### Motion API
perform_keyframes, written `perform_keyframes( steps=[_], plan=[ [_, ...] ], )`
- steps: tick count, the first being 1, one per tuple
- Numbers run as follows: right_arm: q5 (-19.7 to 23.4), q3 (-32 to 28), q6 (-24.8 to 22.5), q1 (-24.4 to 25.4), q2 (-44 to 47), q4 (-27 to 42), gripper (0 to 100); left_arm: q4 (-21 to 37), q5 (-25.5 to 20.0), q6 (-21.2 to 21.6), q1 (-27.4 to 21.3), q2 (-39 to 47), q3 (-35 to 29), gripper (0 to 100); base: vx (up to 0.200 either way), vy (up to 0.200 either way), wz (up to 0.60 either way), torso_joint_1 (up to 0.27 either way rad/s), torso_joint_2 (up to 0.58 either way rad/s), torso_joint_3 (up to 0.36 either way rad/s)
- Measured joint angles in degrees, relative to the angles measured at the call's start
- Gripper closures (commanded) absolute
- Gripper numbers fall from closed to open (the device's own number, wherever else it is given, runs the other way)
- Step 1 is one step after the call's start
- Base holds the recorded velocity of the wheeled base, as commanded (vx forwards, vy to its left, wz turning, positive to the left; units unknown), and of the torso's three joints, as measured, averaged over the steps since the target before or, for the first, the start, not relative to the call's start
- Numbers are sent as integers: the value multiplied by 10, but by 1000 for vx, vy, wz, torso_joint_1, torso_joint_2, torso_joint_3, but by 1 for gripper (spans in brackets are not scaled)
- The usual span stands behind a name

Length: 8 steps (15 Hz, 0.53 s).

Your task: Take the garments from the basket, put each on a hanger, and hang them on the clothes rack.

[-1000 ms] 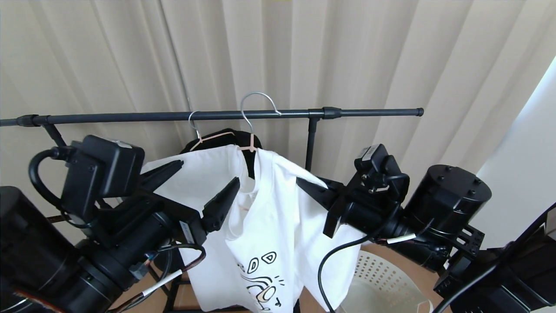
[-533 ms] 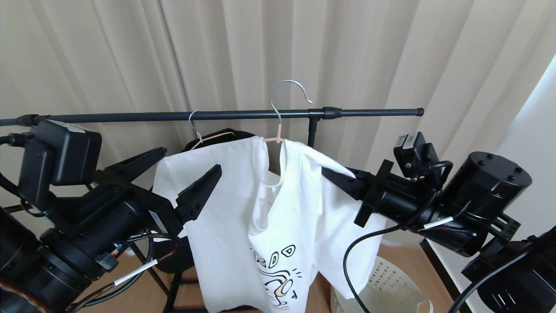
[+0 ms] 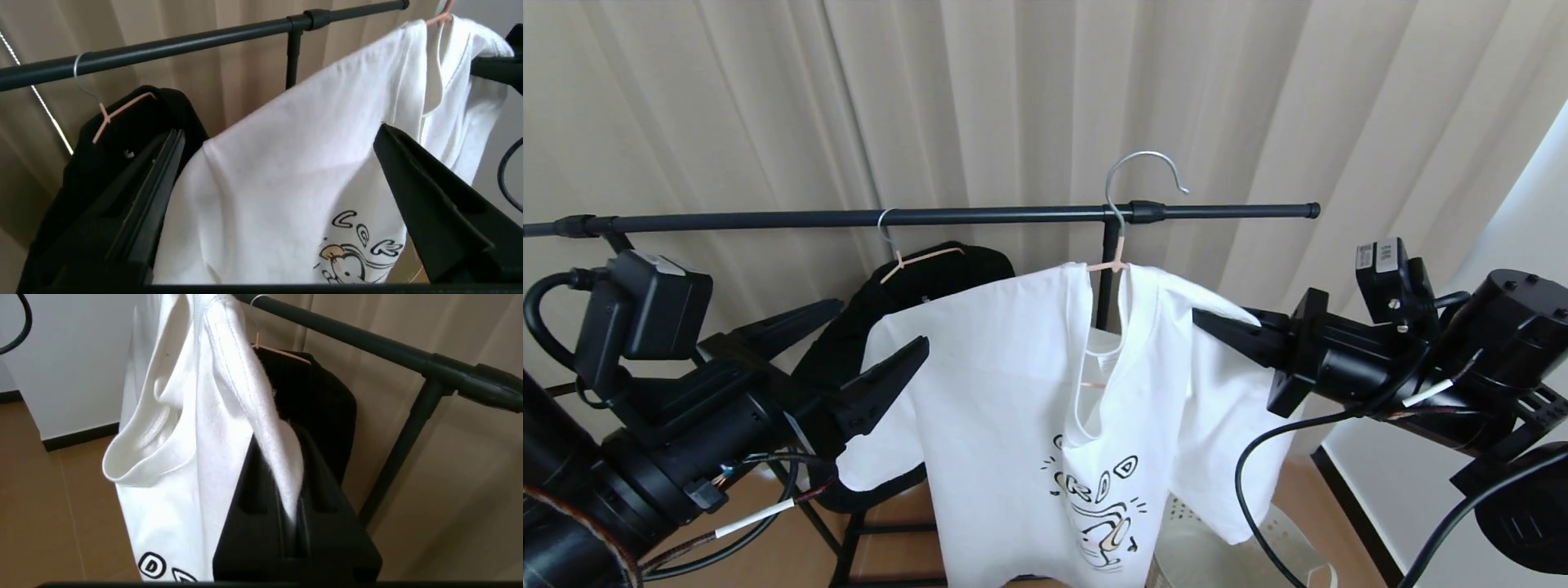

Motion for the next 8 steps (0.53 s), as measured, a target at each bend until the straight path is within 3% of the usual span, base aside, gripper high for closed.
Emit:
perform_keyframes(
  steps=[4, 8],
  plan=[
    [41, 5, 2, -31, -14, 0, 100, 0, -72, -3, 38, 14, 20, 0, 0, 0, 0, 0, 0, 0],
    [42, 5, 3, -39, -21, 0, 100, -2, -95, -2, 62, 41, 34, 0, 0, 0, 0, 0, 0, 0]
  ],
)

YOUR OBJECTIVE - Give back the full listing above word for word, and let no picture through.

WRITTEN SOLUTION -
### Motion API
perform_keyframes, written `perform_keyframes( steps=[_], plan=[ [_, ...] ], )`
- steps: tick count, the first being 1, one per tuple
- Numbers run as follows: right_arm: q5 (-19.7 to 23.4), q3 (-32 to 28), q6 (-24.8 to 22.5), q1 (-24.4 to 25.4), q2 (-44 to 47), q4 (-27 to 42), gripper (0 to 100); left_arm: q4 (-21 to 37), q5 (-25.5 to 20.0), q6 (-21.2 to 21.6), q1 (-27.4 to 21.3), q2 (-39 to 47), q3 (-35 to 29), gripper (0 to 100); base: vx (up to 0.200 either way), vy (up to 0.200 either way), wz (up to 0.60 either way), torso_joint_1 (up to 0.27 either way rad/s), torso_joint_2 (up to 0.58 either way rad/s), torso_joint_3 (up to 0.36 either way rad/s)
- Measured joint angles in degrees, relative to the angles measured at the call's start
- Gripper closures (commanded) absolute
- Gripper numbers fall from closed to open (the device's own number, wherever else it is given, runs the other way)
- Step 1 is one step after the call's start
- Base holds the recorded velocity of the wheeled base, as commanded (vx forwards, vy to its left, wz turning, positive to the left; units unknown), and of the torso's three joints, as measured, averaged over the steps since the target before or, for the first, the start, not relative to the call's start
- Numbers are sent as integers: the value multiplied by 10, but by 1000 for vx, vy, wz, torso_joint_1, torso_joint_2, torso_joint_3, but by 1 for gripper (spans in brackets are not scaled)
- The usual span stands behind a name

Length: 8 steps (15 Hz, 0.53 s).

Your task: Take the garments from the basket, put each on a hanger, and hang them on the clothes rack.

[-1000 ms] 
[-533 ms] 
[+0 ms] 

Motion for the next 8 steps (0.53 s), as measured, a target at each bend until the straight path is within 3% of the usual span, base aside, gripper high for closed.
Emit:
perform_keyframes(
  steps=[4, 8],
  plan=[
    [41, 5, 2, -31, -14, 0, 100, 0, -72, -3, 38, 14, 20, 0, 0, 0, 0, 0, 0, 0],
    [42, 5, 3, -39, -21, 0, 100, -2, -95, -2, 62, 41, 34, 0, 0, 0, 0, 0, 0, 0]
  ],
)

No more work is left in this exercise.